■ Data records ■
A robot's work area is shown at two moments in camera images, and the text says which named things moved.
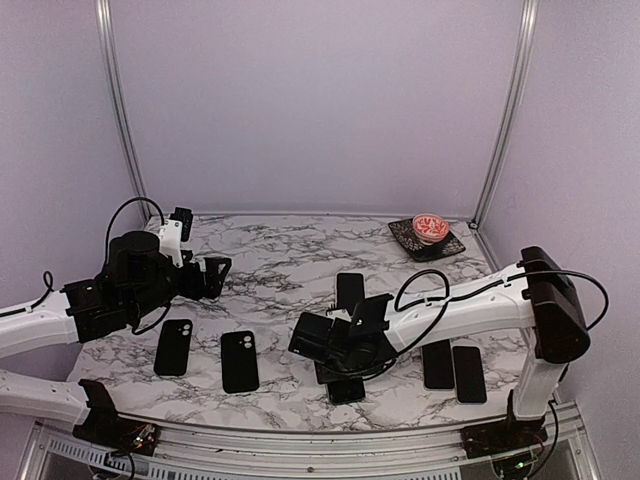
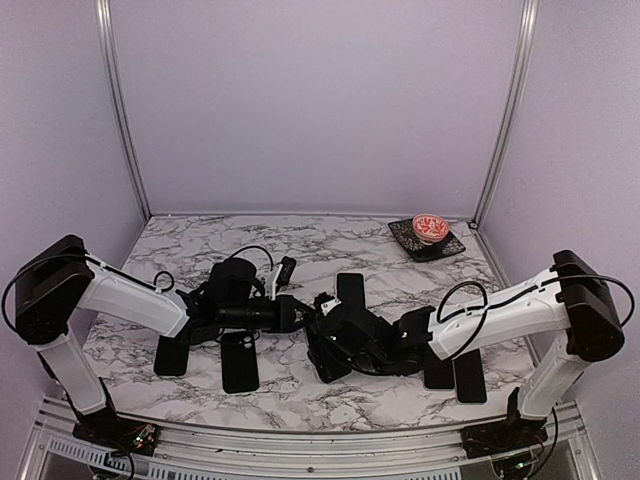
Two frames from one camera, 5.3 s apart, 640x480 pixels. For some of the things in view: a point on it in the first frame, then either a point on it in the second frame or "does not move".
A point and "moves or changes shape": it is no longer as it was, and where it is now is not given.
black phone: (348, 391) moves or changes shape
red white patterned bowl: (429, 228) does not move
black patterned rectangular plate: (405, 235) does not move
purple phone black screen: (350, 291) does not move
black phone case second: (239, 368) does not move
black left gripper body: (151, 296) -> (239, 316)
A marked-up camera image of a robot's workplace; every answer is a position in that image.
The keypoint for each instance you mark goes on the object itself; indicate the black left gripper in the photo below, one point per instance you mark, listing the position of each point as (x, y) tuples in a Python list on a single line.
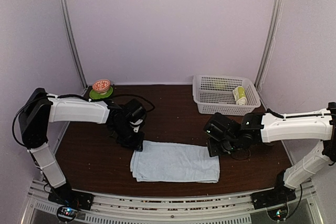
[(135, 145)]

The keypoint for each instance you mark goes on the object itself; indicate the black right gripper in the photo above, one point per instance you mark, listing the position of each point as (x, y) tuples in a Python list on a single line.
[(213, 149)]

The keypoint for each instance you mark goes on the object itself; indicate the light blue towel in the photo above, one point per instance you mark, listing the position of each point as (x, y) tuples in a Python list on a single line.
[(174, 163)]

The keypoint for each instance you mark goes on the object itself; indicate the white perforated plastic basket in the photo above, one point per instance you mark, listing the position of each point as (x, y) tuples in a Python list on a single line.
[(216, 94)]

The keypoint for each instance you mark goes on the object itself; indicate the green crocodile pattern towel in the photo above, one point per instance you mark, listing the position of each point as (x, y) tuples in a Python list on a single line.
[(239, 95)]

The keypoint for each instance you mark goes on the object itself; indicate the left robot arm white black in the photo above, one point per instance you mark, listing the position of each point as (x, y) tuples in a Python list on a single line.
[(42, 108)]

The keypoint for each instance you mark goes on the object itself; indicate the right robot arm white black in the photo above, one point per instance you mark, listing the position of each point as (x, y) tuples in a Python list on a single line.
[(228, 136)]

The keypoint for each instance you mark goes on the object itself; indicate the green plate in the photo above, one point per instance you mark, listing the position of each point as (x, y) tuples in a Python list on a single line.
[(96, 95)]

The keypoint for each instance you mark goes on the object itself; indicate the red patterned ceramic bowl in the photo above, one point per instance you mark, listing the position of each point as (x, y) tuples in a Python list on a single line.
[(101, 86)]

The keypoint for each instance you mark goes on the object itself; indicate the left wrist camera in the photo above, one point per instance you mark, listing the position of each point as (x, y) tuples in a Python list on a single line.
[(137, 125)]

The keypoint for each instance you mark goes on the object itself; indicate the front aluminium rail panel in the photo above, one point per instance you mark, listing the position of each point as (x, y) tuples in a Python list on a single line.
[(228, 208)]

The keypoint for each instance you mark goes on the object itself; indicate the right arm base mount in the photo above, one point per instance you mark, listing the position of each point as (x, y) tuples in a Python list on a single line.
[(276, 201)]

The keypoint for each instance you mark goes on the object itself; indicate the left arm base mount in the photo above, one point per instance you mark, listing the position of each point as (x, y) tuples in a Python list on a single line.
[(70, 202)]

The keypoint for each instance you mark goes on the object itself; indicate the left aluminium frame post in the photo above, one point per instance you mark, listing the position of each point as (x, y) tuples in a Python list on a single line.
[(72, 43)]

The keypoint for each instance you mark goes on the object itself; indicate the aluminium frame post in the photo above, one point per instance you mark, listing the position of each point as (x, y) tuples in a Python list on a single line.
[(72, 43), (269, 44)]

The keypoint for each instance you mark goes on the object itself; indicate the right aluminium frame post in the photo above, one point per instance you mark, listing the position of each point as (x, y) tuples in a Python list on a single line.
[(269, 44)]

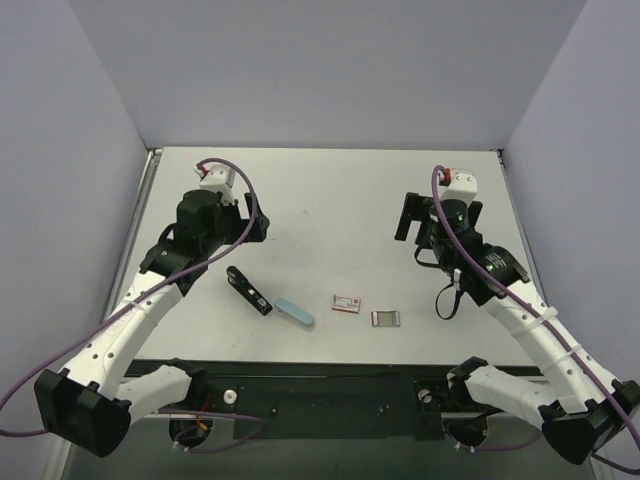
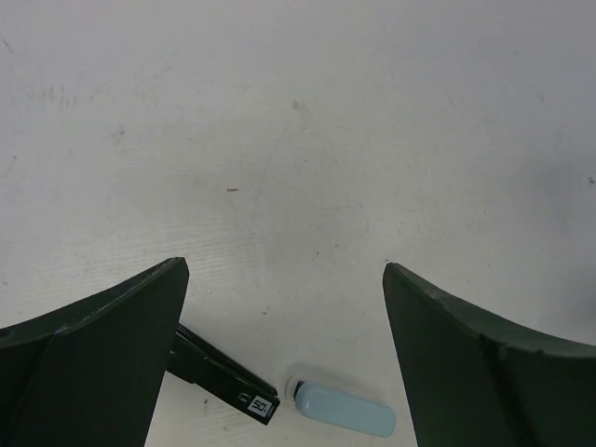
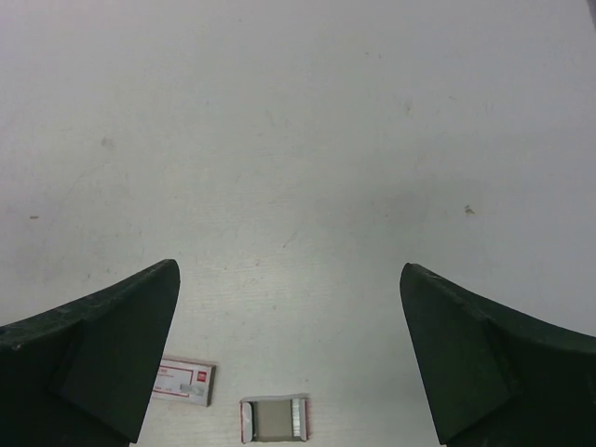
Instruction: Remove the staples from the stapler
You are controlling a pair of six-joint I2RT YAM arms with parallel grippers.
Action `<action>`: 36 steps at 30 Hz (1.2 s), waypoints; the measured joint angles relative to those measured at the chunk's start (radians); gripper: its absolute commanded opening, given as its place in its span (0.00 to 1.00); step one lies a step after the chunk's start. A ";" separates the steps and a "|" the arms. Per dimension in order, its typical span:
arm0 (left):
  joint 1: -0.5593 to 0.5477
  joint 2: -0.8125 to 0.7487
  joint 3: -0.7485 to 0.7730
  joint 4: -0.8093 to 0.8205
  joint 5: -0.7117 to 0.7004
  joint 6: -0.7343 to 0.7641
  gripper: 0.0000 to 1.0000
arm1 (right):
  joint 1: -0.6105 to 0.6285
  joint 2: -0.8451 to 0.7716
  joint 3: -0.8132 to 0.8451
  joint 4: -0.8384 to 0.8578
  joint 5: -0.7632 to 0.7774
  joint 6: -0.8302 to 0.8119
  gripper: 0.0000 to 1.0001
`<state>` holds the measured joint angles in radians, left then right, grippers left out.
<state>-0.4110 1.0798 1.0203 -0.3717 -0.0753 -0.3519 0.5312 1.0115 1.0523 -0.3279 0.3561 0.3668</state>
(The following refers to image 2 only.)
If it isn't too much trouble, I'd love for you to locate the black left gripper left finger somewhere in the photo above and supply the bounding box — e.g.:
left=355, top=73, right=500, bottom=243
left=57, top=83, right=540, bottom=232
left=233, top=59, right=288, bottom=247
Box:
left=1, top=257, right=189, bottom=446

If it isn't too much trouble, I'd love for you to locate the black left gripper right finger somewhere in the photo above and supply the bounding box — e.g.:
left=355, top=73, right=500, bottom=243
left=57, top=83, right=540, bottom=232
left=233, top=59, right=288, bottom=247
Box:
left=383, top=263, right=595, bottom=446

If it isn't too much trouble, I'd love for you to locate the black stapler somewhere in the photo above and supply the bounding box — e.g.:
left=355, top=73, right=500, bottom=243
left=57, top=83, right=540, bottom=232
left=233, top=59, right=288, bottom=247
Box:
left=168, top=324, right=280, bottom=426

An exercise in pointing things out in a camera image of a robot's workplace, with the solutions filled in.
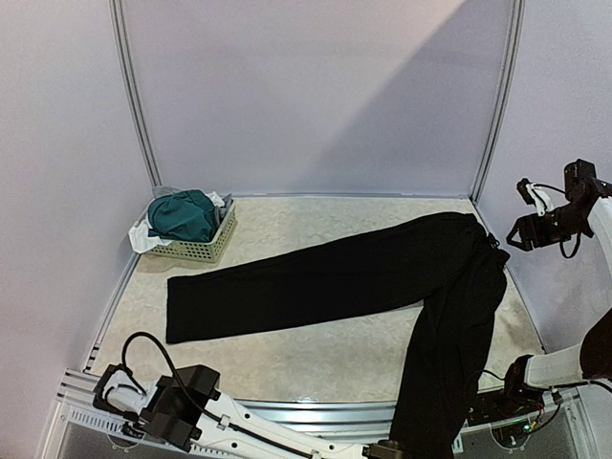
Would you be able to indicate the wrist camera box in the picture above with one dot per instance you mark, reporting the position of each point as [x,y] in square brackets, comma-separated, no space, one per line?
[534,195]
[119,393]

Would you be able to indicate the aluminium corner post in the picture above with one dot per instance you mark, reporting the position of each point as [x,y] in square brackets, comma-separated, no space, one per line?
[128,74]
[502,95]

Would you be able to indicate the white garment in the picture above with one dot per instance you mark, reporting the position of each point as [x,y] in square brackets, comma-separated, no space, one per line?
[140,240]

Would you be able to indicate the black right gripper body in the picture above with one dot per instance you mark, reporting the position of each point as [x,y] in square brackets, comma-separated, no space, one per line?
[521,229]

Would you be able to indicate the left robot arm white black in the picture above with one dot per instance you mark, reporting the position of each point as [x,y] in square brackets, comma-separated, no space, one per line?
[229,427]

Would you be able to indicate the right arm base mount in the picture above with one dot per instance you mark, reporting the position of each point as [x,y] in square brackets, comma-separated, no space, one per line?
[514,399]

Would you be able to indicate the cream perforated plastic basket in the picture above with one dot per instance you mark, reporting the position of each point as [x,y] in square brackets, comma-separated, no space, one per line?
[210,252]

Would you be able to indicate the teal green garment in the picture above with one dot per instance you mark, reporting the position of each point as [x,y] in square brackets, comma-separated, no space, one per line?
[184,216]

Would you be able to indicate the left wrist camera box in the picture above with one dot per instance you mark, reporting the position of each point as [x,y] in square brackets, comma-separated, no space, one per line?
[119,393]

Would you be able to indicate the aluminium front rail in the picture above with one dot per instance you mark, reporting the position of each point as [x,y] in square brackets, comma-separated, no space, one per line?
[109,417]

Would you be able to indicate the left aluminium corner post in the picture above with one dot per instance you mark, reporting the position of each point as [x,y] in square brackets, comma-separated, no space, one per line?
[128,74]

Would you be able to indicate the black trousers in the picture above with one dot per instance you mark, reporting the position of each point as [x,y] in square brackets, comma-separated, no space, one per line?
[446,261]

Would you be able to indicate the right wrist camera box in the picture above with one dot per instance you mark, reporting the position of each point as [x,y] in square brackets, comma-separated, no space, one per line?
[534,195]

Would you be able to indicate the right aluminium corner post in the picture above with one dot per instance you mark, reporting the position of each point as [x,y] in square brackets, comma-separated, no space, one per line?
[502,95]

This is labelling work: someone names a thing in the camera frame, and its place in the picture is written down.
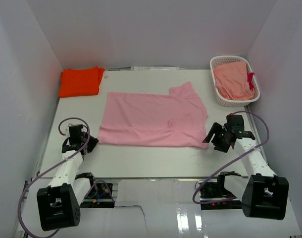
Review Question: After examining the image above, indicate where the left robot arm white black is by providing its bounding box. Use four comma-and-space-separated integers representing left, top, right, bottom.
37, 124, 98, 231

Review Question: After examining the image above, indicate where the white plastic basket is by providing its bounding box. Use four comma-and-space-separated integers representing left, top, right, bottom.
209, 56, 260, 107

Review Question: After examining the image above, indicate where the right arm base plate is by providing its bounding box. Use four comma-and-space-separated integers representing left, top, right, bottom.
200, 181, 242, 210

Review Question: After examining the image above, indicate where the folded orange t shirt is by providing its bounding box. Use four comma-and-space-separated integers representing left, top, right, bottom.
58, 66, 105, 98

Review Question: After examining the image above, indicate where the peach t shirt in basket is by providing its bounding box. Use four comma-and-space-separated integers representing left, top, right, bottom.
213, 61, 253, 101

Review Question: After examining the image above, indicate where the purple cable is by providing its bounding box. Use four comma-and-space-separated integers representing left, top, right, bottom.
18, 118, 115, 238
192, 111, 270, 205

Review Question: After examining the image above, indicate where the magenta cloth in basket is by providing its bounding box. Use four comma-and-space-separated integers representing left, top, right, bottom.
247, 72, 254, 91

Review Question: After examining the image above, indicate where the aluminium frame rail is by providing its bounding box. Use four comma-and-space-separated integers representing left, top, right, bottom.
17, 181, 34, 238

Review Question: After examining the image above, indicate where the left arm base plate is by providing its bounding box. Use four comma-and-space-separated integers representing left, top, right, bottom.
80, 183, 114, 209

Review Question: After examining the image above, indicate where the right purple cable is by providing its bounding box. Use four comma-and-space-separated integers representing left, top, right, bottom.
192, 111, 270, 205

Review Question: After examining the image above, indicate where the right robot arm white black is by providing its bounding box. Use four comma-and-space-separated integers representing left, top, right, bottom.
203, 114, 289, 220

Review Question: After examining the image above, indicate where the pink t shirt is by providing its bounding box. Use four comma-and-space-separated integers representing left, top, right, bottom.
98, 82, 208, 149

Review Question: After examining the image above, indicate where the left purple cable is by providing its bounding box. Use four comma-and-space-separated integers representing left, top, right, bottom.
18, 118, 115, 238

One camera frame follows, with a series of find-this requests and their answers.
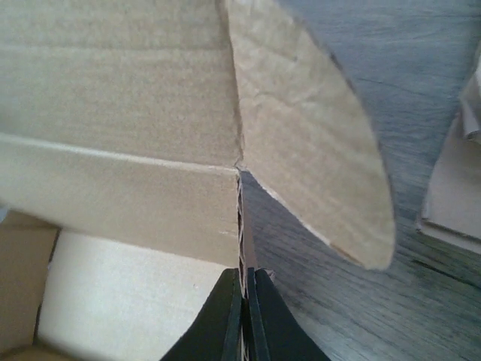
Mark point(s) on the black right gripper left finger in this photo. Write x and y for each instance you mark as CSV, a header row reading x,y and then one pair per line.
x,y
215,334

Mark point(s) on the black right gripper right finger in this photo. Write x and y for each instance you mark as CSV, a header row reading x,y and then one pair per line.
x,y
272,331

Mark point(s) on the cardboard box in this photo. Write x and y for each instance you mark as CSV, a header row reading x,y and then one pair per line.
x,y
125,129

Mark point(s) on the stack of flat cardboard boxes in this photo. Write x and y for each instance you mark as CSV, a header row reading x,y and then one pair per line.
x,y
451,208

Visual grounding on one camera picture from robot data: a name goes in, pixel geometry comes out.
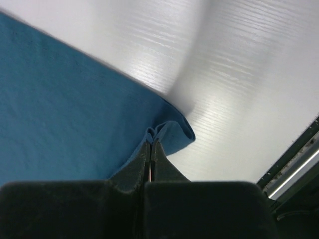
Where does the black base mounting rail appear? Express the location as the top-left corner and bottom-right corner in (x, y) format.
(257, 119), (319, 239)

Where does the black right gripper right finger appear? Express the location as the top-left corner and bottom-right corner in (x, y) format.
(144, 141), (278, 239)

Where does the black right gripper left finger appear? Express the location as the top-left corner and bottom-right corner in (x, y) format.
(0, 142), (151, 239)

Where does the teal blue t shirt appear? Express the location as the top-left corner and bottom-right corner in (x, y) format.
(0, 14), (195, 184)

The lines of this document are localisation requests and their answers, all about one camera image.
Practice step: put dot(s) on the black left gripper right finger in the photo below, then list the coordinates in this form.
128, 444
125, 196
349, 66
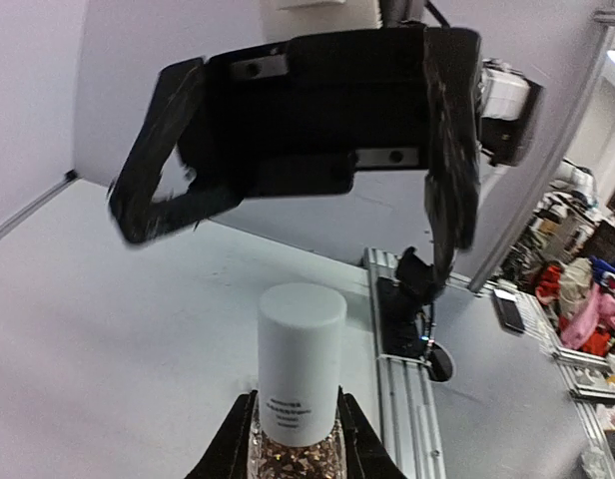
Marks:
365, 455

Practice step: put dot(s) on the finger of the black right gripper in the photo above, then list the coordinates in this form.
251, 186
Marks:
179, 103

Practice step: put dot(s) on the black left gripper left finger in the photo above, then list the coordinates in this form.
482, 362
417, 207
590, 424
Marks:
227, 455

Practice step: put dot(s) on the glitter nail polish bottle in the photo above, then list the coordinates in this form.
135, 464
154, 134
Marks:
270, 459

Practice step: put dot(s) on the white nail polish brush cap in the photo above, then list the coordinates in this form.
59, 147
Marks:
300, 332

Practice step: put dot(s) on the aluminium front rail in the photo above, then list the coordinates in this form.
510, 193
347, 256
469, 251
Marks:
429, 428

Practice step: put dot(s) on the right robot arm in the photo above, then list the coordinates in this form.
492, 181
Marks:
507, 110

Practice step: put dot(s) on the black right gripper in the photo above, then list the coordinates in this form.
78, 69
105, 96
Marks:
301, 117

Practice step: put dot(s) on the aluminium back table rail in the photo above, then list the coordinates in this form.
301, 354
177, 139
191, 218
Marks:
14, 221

■ Aim of the task ■
Reproduce the entries above exactly, but only the lines between the line holding "gripper: 0.0000 to 1.0001" and the line holding "the black stapler", inclusive.

■ Solved problem ■
  gripper: 0.0000 to 1.0001
`<state>` holds the measured joint angles in radians, left then right, grippers left out.
<state>-0.4110 1.0798 1.0203 -0.3717 -0.0753 -0.3519 0.5312 1.0115 1.0523 -0.3279 0.3561 0.3668</state>
(The following refers to image 2 only.)
If it isn't too much trouble, I'd love for you to locate the black left gripper left finger somewhere in the photo above and supply the bounding box — e.g.:
left=355, top=73, right=500, bottom=243
left=57, top=83, right=540, bottom=232
left=233, top=59, right=288, bottom=247
Box:
left=1, top=257, right=189, bottom=446

If it isn't too much trouble, I'd love for you to locate the black left gripper right finger somewhere in the photo above and supply the bounding box — e.g.:
left=355, top=73, right=500, bottom=243
left=57, top=83, right=540, bottom=232
left=233, top=59, right=288, bottom=247
Box:
left=383, top=263, right=595, bottom=446

If it isn't too much trouble, I'd love for you to locate the black stapler somewhere in the photo above and supply the bounding box — e.g.:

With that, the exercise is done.